> Your instructions
In the records, each line holding "Segment" must be reported.

> Information given
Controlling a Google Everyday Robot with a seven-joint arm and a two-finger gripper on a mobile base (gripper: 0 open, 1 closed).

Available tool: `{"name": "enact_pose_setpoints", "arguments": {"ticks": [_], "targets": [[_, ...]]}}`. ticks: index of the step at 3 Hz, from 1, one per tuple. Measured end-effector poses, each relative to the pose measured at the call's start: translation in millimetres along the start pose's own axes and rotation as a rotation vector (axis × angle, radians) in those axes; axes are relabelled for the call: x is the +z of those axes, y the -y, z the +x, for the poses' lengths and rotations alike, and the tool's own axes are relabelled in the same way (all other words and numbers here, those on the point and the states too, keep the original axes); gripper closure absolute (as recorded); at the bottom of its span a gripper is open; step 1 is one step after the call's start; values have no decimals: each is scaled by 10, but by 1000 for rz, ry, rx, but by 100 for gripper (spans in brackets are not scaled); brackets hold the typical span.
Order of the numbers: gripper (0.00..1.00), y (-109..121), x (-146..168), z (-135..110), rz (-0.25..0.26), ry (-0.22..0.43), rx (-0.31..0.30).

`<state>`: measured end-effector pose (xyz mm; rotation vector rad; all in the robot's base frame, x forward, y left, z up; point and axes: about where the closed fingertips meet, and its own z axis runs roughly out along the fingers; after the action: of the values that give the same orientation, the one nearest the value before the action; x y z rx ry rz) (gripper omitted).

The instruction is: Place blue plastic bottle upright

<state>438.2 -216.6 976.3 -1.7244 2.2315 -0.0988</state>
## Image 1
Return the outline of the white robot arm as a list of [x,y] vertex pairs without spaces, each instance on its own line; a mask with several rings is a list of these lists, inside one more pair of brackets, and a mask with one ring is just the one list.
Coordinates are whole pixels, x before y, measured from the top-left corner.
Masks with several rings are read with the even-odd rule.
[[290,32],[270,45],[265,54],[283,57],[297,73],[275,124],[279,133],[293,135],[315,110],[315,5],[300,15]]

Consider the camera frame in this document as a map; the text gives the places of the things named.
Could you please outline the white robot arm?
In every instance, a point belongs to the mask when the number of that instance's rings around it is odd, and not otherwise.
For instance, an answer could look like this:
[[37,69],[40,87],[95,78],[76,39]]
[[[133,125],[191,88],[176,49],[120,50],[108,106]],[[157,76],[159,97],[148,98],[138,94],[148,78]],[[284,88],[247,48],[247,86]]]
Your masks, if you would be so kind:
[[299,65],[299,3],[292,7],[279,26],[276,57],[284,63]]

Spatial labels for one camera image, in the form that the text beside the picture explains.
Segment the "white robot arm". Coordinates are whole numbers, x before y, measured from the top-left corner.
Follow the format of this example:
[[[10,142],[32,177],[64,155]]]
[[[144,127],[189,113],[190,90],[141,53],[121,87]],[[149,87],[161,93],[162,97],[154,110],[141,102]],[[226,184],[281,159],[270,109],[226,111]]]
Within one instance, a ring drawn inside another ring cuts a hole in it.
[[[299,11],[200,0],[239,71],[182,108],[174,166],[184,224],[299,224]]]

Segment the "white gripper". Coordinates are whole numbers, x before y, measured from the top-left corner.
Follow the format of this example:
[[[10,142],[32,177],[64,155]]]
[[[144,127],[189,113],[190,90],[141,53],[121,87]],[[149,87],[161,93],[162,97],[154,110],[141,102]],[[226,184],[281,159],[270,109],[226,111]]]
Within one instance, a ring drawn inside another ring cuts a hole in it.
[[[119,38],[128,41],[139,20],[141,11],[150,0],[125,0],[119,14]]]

> Exercise output
Segment the "white robot arm". Coordinates are whole numbers, x before y, measured from the top-left corner.
Segment the "white gripper". Coordinates are whole numbers, x before y, measured from the top-left corner.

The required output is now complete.